10 Fascinating Facts About Zora Neale Hurston

Zora Neale Hurston

Zora Neale Hurston (January 7, 1891 – January 28, 1960), was a novelist, ethnographer, memoirist, and folklorist whose literary career got off the ground at the height of the Harlem Renaissance era. Presented here are fascinating facts about Zora Neale Hurston that shed light on her complicated life and legacy.

Zora was a natural storyteller. As she grew up, in Eatonville, Florida, she listened to the stories of people she encountered. Her love of story would lead her not only to create her own, but to collect stories from the oral traditions of the African American South and the Black cultures of the Caribbean.

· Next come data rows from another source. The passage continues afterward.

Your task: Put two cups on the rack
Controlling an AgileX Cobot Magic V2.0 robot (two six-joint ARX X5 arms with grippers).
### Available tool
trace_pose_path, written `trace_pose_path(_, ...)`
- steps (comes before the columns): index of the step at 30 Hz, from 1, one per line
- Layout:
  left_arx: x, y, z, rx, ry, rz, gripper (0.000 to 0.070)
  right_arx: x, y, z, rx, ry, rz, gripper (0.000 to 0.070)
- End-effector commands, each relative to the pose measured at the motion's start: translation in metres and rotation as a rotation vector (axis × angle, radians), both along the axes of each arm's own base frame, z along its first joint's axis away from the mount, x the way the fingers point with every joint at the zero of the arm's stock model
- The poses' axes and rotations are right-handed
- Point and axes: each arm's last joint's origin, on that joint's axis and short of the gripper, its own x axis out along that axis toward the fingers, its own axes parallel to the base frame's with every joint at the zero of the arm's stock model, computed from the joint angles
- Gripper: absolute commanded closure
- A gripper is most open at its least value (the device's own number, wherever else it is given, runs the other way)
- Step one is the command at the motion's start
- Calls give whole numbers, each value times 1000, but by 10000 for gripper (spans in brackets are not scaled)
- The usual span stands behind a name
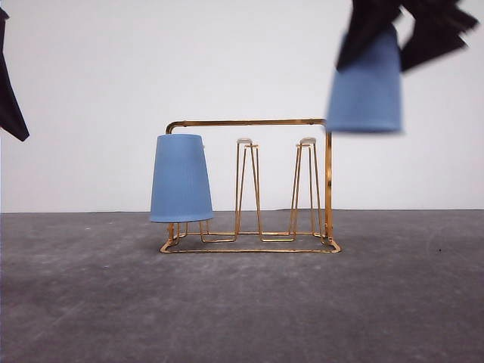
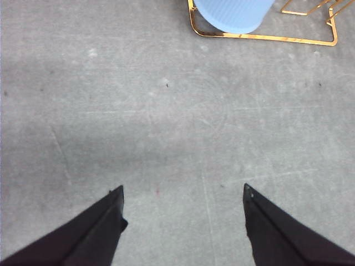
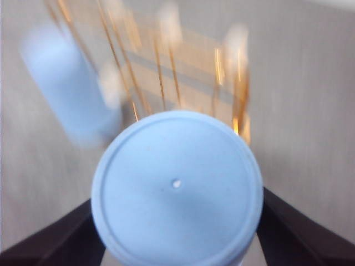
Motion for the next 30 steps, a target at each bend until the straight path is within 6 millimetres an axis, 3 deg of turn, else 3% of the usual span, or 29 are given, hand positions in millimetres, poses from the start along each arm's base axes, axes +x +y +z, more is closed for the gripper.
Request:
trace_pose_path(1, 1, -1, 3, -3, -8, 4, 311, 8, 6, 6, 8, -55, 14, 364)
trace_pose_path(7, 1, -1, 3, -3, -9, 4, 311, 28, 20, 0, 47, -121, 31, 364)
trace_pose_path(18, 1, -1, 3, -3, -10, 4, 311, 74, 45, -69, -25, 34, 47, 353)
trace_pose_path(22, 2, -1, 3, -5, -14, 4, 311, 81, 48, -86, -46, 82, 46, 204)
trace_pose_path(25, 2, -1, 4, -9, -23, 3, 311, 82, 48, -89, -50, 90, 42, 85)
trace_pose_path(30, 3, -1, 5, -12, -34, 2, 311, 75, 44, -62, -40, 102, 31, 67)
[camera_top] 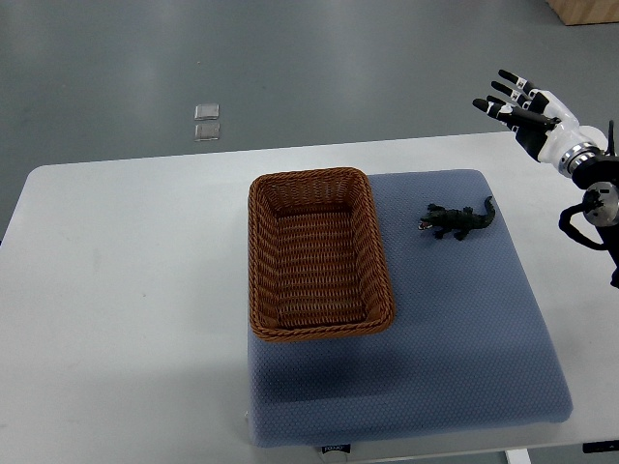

With her determined intelligence and boisterous personality, Zora quickly became a big name in the Harlem Renaissance, or as it was then often called, the New Negro movement of the 1920s. She burst on the literary scene in 1925 after entering Opportunity magazine’s literary contest, for which she was recognized for a short story, “Spunk,” and a play, “Color Struck.”

 

Zora grew up in America’s first intentional Black community

Eatonville, Florida was the first planned Black community in the United States.  Zora described it as “a city of five lakes, three croquet courts, three hundred brown skins, three hundred good swimmers, plenty guavas, two schools, and no jailhouse.”

The community was established in 1887, and became a pardigm of Black excellence and self-governance.  Zora’s father served as mayor of the small community. With all of the Black pride and accomplishment around her, Zora felt she was destined for greatness.

 

She was 10 years older than she claimed to be

Zora lied about her age in order to go back and finish high school. Claiming to be sixteen, she did so in order to qualify for free public education. It worked, and she was able to earn a high school degree. She would never correct the change in age, continuing to present herself as ten years younger than her actual age for the rest of her life. 

 

She was the first Black student at Barnard College

Zora was the first Black student at Barnard College, the women’s college connected with Columbia. There, starting in 1925, she studied with the noted anthropologist Franz Boas, who recognized her talent for storytelling. He encouraged her to pursue her abiding interest in Black cultures of the American South and Caribbean. She was 37 when she graduated in 1928 with a B.A. in anthropology.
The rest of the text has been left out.